Memory API (direct access)

Endpoint	Method	Description
`/v1/auth/token`	POST	Get JWT from API key
`/v1/store`	POST	Store a memory
`/v1/store/batch`	POST	Store multiple memories
`/v1/recall`	POST	Semantic recall
`/v1/recall/batch`	POST	Batch recall
`/v1/update`	PATCH	Update a memory
`/v1/forget`	DELETE	Delete memories
`/v1/consolidate`	POST	Merge similar memories
`/health`	GET	Health check

Admin

Endpoint	Method	Description
`/v1/admin/keys`	GET	List API keys
`/v1/admin/keys/rotate`	POST	Rotate key
`/v1/admin/keys/{id}`	DELETE	Revoke a specific key
`/v1/admin/tokens`	POST	Create scoped tokens
`/v1/admin/cache/flush`	POST	Flush recall cache
`/v1/admin/cache/stats`	GET	Cache statistics
`/v1/admin/trust-stats`	GET	Memory trust scores
`/v1/admin/index-health`	GET	Index status
`/v1/admin/idf-stats`	GET	IDF index statistics
`/v1/admin/space-stats`	GET	Space index statistics
`/v1/admin/query-explain`	POST	Query debug/explain
`/v1/admin/intent-cache/stats`	GET	Intent cache statistics
`/v1/admin/intent-cache/flush`	POST	Flush intent cache
`/v1/admin/prefetch/stats`	GET	Prefetch statistics
`/v1/inspect/{id}`	GET	Inspect memory by ID
`/v1/peek/{id}`	GET	Peek at memory content
`/v1/source`	GET	AGPL-3.0 source code info
`/metrics`	GET	Prometheus-style metrics

Sharing (cross-namespace collaboration)

Endpoint	Method	Description
`/v1/admin/sharing/create`	POST	Create shared namespace
`/v1/admin/sharing/list`	GET	List shared namespaces
`/v1/admin/sharing/{name}`	DELETE	Delete shared namespace
`/v1/admin/sharing/{name}/grants/add`	POST	Add sharing grant
`/v1/admin/sharing/{name}/grants/list`	GET	List sharing grants
`/v1/admin/sharing/{name}/grants/{grant_id}`	DELETE	Remove sharing grant
`/v1/sharing/accessible`	GET	List accessible shared namespaces

GDPR Compliance

Endpoint	Method	Description
`/v1/export`	GET	Data export (all memories)
`/v1/memories`	GET	Data access (list memories)
`/v1/forget/certified`	DELETE	Certified deletion with audit trail

MCP Server

For Claude Desktop, Claude Code, or Codex MCP support:

{
  "mcpServers": {
    "memory": {
      "command": "memoryoss",
      "args": ["-c", "memoryoss.toml", "mcp-server"]
    }
  }
}

Provides 4 tools: store, recall, update, forget.
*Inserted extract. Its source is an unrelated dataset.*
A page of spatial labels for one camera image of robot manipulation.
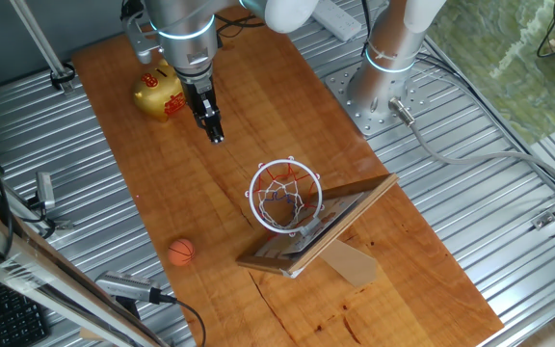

In the default setup MCP runs alongside the gateway. It is not the transport failover path; it is the explicit memory-tool path.

CLI Commands

Command	Description
`memoryoss setup`	Interactive setup wizard
`memoryoss serve`	Start the configured server mode (monolith or hybrid gateway)
`memoryoss dev`	Start without TLS (development)
`memoryoss mcp-server`	Start as MCP server (stdio, embedded)
`memoryoss inspect <id>`	Inspect a memory
`memoryoss backup -o backup.tar.zst`	Backup all data
`memoryoss restore <path>`	Restore from backup
`memoryoss decay`	Run memory decay (age-based cleanup)
`memoryoss migrate`	Run schema migrations
`memoryoss migrate-embeddings`	Re-embed all memories with a new model

Architecture

Storage: redb (embedded, crash-safe, single-file) — source of truth
Vector Index: usearch (384-dim, AllMiniLM-L6-V2)
Full-Text Search: tantivy (BM25 + structured metadata fields)
Recall: 4-channel retrieval (vector 0.30 + BM25 0.30 + exact match 0.25 + recency 0.15) with IDF identifier boosting, precision gate, MMR diversity, and trust weighting
Extraction: Async LLM-based fact extraction with quarantine (confidence scoring)
Indexer: Async outbox-based pipeline with crash recovery across all namespaces
Group Committer: Batches concurrent writes into single redb transactions
Trust Scoring: 4-signal Bayesian (recency decay, source reputation, embedding coherence, access frequency) — persisted to redb
Encryption: AES-256-GCM per-namespace (local key provider, AWS KMS and Vault stubs)
Security: Constant-time key comparison, NFKC injection filtering, secret redaction (API keys, tokens, passwords), rate limiting, body size limits, path traversal protection

Security

All proxy endpoints require authentication
Extracted memories start at confidence 0.2 (quarantine) — only memories with confidence ≥0.3 and passing trust scoring are injected
Memory content is filtered against prompt injection patterns (NFKC-normalized)
Secrets (API keys, tokens, passwords) are redacted before sending to extraction LLM
API keys are compared in constant time (SHA-256 hash comparison)
Request bodies capped at 2MB, responses at 10MB
Rate limiting on all endpoints including passthrough

Compatible With

Claude Code · OpenAI SDK · Codex CLI · Cursor · Aider · Continue · LangChain · Any OpenAI-compatible client

License

AGPL-3.0 — free to use, modify, and self-host. If you offer it as a network service (SaaS), you must publish your source code. Commercial licenses available for SaaS providers who prefer not to open-source their modifications.

memoryoss 0.1.1